# WHAT TO DO
Those lines of the following listing which contain the string "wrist" should be returned.
***
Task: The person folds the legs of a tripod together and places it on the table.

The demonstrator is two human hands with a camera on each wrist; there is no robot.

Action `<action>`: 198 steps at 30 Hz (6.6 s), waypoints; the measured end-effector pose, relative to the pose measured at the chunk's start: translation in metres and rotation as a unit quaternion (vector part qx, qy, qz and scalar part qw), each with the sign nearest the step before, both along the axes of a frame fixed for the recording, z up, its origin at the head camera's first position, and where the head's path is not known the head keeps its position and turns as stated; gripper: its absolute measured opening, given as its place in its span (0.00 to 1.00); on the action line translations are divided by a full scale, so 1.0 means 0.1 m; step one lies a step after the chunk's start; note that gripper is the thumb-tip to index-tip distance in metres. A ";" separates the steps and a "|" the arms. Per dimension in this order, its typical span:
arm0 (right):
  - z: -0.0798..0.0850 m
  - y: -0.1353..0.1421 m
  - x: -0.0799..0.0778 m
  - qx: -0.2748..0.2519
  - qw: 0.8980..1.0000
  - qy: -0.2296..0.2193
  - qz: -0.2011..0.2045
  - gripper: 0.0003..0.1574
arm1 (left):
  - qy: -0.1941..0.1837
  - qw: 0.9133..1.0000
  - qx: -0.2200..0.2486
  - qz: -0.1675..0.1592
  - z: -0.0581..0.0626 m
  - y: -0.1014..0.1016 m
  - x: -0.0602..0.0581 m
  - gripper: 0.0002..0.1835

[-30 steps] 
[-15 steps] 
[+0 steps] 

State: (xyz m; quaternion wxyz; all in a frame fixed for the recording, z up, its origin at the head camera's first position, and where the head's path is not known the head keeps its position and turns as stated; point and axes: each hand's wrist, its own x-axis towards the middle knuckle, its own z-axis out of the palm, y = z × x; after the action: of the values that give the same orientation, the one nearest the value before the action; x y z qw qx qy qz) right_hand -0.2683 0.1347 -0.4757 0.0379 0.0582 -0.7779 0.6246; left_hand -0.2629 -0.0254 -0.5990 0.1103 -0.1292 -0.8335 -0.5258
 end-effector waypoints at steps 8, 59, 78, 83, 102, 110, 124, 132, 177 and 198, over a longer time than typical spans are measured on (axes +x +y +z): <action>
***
# SOLUTION TO THIS TASK
The demonstrator is two human hands with a camera on each wrist; there is no robot.
State: (xyz m; quaternion wxyz; all in a frame fixed for the recording, z up, its origin at the head camera's first position, and where the head's path is not known the head keeps its position and turns as stated; point and axes: each hand's wrist, its own x-axis towards the middle knuckle, its own z-axis out of the palm, y = z × x; after the action: of the values that give the same orientation, the one nearest the value before the action; x y z qw qx qy qz) right_hand -0.2683 0.1347 -0.4757 0.0379 0.0582 -0.7779 0.6246; left_hand -0.2629 -0.0254 -0.5990 0.1103 -0.1292 -0.8335 -0.5258

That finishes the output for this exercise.